Your response should be every line of the data, written out exactly.

---- COLLECTED MATERIAL

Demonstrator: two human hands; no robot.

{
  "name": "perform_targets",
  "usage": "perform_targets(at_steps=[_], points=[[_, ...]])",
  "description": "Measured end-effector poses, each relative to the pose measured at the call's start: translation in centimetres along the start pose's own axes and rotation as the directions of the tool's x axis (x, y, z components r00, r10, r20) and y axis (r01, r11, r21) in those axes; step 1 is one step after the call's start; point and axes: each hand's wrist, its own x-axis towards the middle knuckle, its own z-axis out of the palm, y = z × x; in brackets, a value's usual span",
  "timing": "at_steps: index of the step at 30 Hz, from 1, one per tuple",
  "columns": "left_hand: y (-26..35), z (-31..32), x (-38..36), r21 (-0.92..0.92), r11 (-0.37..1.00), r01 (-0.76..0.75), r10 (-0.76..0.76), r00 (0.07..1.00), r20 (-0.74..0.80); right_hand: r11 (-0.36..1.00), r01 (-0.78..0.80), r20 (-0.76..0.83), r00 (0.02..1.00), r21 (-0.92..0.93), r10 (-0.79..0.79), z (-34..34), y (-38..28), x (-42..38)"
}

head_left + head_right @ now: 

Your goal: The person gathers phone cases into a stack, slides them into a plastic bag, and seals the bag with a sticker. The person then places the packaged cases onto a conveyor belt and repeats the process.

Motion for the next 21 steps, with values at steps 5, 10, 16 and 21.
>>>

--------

• **OUTPUT FOR THIS TASK**
Demonstrator: two human hands; no robot.

{
  "name": "perform_targets",
  "usage": "perform_targets(at_steps=[_], points=[[_, ...]])",
  "description": "Measured end-effector poses, each relative to the pose measured at the call's start: translation in centimetres along the start pose's own axes and rotation as the directions of the tool's x axis (x, y, z components r00, r10, r20) and y axis (r01, r11, r21) in those axes; step 1 is one step after the call's start; point and axes: each hand's wrist, its own x-axis towards the middle knuckle, its own z-axis out of the palm, y = z × x; in brackets, a value's usual span",
  "timing": "at_steps: index of the step at 30 Hz, from 1, one per tuple",
  "columns": "left_hand: y (-26..35), z (-31..32), x (-38..36), r21 (-0.92..0.92), r11 (-0.37..1.00), r01 (-0.76..0.75), r10 (-0.76..0.76), r00 (0.07..1.00), r20 (-0.74..0.80); right_hand: r11 (-0.36..1.00), r01 (-0.78..0.80), r20 (-0.76..0.83), r00 (0.02..1.00), r21 (-0.92..0.93), r10 (-0.79..0.79), z (-34..34), y (-38..28), x (-42..38)"
}

head_left + head_right @ now: 

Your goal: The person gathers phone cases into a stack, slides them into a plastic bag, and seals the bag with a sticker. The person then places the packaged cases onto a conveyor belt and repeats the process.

Motion for the next 21 steps, with values at steps 5, 10, 16 and 21.
>>>

No other output is needed; the exercise is complete.